OPINIÃO

Bruno Lara é jornalista e pesquisador. É doutor em Ciência da Informação pela Universidade Federal do Rio Janeiro e tem pós-doutorado na mesma área pela UnB.

Bruno Lara

 

Vez ou outra, eu ouço críticas à Constituição Federal de 1988, no sentido de ela ter “muitos direitos”. Cada vez que alguém fala isso, penso que são Ulysses Guimarães deve se revirar onde estiver. Considero a nossa atual Carta muito boa. São esses direitos que dão ao documento o apelido de Carta Cidadã, embora tenha sido bastante mexida desde então. Houve alguns importantes avanços em benefício do povo, mas também houve retrocessos que limitam a democracia e a cidadania.

 

Se retomarmos o filósofo francês Claude Lefort, vamos perceber que a criação de direito é um conceito central e fundante da sociedade democrática. Sem a constante criação de direitos, aperfeiçoando o sistema, não há democracia. Simples assim. A democracia real é, necessariamente, popular. Não é aristocrática, meritocrática e nem tecnicista.

 

Nesse sentido, não há, de maneira alguma, que se falar em “direitos demais na Constituição”. Um direito escrito não é garantia do usufruto desse direito. Apenas abre caminho para as lutas em busca da efetivação dos direitos registrados na Carta e nas leis. Quando alguém fala sobre “direitos demais”, que “o trabalhador está custando muito caro”, que “é melhor para a economia acabar com o 13º salário”, que (antigamente) a escravidão pode prejudicar a economia, significa que esses emissores querem vender a ideia de que a sociedade e o Estado não têm como dar conta de vida digna a todos. É mais ou menos aquele clichê do cobertor curto do orçamento do Estado brasileiro (ai, que preguiça!), cujo Produto Interno Bruto (PIB) é quase 7,5 trilhões de reais – e muitas vezes a gente fica mendigando R$ 1 bi pra lá e R$ 1bi pra cá.

 

A nossa Constituição garante, por exemplo, que o salário-mínimo deve dar conta da alimentação, transporte, lazer, escola, saúde, moradia, higiene etc.
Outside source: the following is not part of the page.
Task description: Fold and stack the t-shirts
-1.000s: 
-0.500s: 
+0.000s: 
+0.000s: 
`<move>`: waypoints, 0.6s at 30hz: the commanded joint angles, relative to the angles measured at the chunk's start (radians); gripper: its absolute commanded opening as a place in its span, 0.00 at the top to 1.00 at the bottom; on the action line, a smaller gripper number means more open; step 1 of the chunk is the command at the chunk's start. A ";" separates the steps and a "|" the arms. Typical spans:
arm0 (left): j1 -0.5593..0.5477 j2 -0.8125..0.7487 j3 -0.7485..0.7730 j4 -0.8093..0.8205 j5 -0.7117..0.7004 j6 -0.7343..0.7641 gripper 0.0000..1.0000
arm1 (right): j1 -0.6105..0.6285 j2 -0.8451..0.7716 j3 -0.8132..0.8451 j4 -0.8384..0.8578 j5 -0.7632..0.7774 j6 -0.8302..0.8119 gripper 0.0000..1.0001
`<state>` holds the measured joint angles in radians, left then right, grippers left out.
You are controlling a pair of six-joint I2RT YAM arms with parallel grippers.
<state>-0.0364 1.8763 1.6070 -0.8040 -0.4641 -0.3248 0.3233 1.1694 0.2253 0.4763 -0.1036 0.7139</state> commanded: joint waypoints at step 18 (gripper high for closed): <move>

Dada a história e o contexto brasileiros, é uma piada. Se a gente tiver um Estado neoliberal, que transfere aos cidadãos responsabilidades que seriam de políticas públicas, o potencial de consumo do salário, claro, é drasticamente reduzido. O valor do plano de saúde, por exemplo, é uma ofensa, uma afronta, um deboche e uma crueldade.

 

Foucault chamou de “empresário de si” essa ideia sobre o indivíduo contar menos com o Estado e muito mais com a sua própria força. É a pessoa entendida como “capital humano”, a economia no DNA do indivíduo. Houve uma radicalização e distorção da noção liberal de indivíduo, desumanizando a pessoa, tentando desconectá-la da coletividade o quanto possível, além de desvalorizar a importância do Estado, de políticas públicas e da solidariedade.

 

Após quatro décadas sob um Estado fortemente neoliberal, o povo chileno não aguentou: exigiu uma nova Constituição, que agora deve ser elaborada por forças sociais, mais plurais, solidárias e inclusivas. A vida sacrificada e dura é um projeto político, que para ter sucesso depende de base social. Para isso, é preciso uma estratégia muito eficiente de comunicação, de forma a convencer a população de que medidas prejudiciais a si mesma devem ser adotadas em favor do bem comum (o tal do “remédio amargo”). Daí a importância da democracia, também, na imprensa e na comunicação.